Burnod Y, Korn H
Laboratoire de Neurobiologie Cellulaire, Institut National de la Santé et de la Recherche Médicale, Paris, France.
Proc Natl Acad Sci U S A. 1989 Jan;86(1):352-6. doi: 10.1073/pnas.86.1.352.
Neuronal membrane potentials vary continuously due largely to background synaptic noise produced by ongoing discharges in their presynaptic afferents and shaped by probabilistic factors of transmitter release. We investigated how the random activity of an identified population of interneurons with known release properties influences the performance of central cells. In stochastic models such as thermodynamic ones, the probabilistic input-output function of a formal neuron is sigmoid, having its maximal slope inversely related to a variable called "temperature." Our results indicate that, for a biological neuron, the probability that given excitatory input signals reach threshold is also sigmoid, allowing definition of a temperature that is proportional to the mean number of quanta comprising noise and can be modified by activity in the presynaptic network, a notion which could be included in neural models. By introducing uncertainty to the input-output relation of central neurons, synaptic noise could be a critical determinant of neuronal computational systems, allowing assemblies of cells to undergo continuous transitions between states.

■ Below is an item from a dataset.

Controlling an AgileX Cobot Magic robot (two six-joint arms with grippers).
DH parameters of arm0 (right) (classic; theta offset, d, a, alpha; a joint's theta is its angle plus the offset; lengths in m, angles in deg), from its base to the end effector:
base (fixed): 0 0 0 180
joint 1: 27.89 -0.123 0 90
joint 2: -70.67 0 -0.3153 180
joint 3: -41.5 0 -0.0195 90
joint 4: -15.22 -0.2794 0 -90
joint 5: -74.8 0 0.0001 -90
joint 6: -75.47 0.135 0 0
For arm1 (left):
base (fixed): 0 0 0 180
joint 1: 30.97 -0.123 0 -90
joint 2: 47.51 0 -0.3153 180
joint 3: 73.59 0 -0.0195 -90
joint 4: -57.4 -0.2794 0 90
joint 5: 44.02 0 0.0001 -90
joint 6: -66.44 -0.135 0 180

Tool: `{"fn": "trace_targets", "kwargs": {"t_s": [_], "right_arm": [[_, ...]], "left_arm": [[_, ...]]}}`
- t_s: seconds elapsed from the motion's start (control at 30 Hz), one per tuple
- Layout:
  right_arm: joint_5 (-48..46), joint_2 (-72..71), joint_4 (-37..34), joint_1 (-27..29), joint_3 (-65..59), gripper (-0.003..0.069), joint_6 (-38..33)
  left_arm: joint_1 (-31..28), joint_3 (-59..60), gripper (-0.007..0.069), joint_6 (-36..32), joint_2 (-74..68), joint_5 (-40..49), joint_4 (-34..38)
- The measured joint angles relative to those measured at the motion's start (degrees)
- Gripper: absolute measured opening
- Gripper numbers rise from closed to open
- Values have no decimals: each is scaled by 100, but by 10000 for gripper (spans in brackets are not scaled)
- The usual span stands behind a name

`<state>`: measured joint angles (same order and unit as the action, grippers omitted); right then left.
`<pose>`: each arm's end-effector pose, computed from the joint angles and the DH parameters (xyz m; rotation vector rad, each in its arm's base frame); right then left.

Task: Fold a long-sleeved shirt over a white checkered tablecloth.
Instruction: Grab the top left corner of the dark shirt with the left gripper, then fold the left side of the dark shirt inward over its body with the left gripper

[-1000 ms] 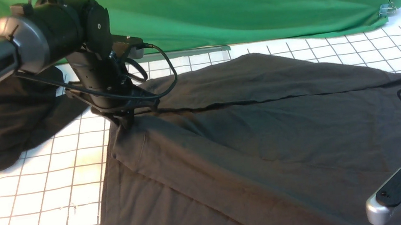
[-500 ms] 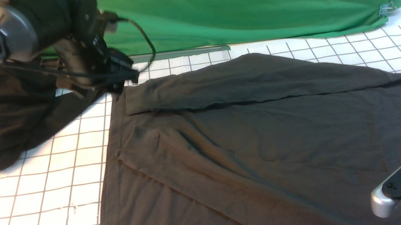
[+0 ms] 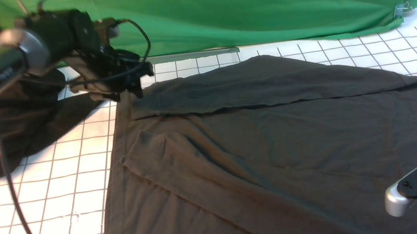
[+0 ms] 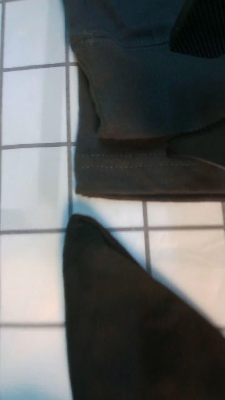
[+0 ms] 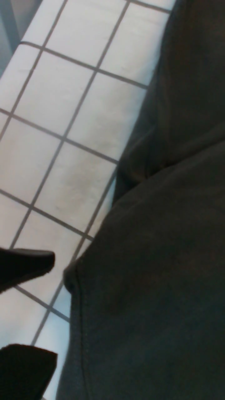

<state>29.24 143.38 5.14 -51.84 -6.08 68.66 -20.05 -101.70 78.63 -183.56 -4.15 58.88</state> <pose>0.1677 0.0930 0.1703 -0.6191 2.8413 0.2565 0.5599 -0.1103 0.1600 -0.0482 2.5894 -0.1779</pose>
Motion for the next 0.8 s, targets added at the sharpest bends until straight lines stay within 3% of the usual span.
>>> {"fn": "trace_targets", "kwargs": {"t_s": [0.23,0.37,0.43,0.53,0.8], "right_arm": [[0,0,0,0,0,340,0],[0,0,0,0,0,340,7],[11,0,0,0,0,340,12],[33,0,0,0,0,340,17],[230,0,0,0,0,340,108]], "left_arm": [[55,-4,353,-54,-224,-8,42],[55,-19,247,-350,-224,110,89],[55,-19,125,-417,-184,211,140],[55,-41,29,-495,-58,359,174],[55,-351,7,-692,511,1135,411]]}}
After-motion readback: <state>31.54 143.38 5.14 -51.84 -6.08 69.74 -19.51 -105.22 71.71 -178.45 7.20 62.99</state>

神经元膜电位持续变化,这主要归因于其突触前传入神经持续放电产生的背景突触噪声,并由递质释放的概率因素所塑造。我们研究了一群具有已知释放特性的特定中间神经元的随机活动如何影响中枢细胞的性能。在诸如热力学模型这样的随机模型中,形式神经元的概率输入 - 输出函数呈S形,其最大斜率与一个称为“温度”的变量成反比。我们的结果表明,对于生物神经元,给定的兴奋性输入信号达到阈值的概率也是S形的,这使得能够定义一个与构成噪声的量子平均数成正比且可由突触前网络活动改变的温度,这一概念可纳入神经模型。通过在中枢神经元的输入 - 输出关系中引入不确定性,突触噪声可能是神经元计算系统的关键决定因素,使细胞集合能够在不同状态之间进行连续转换。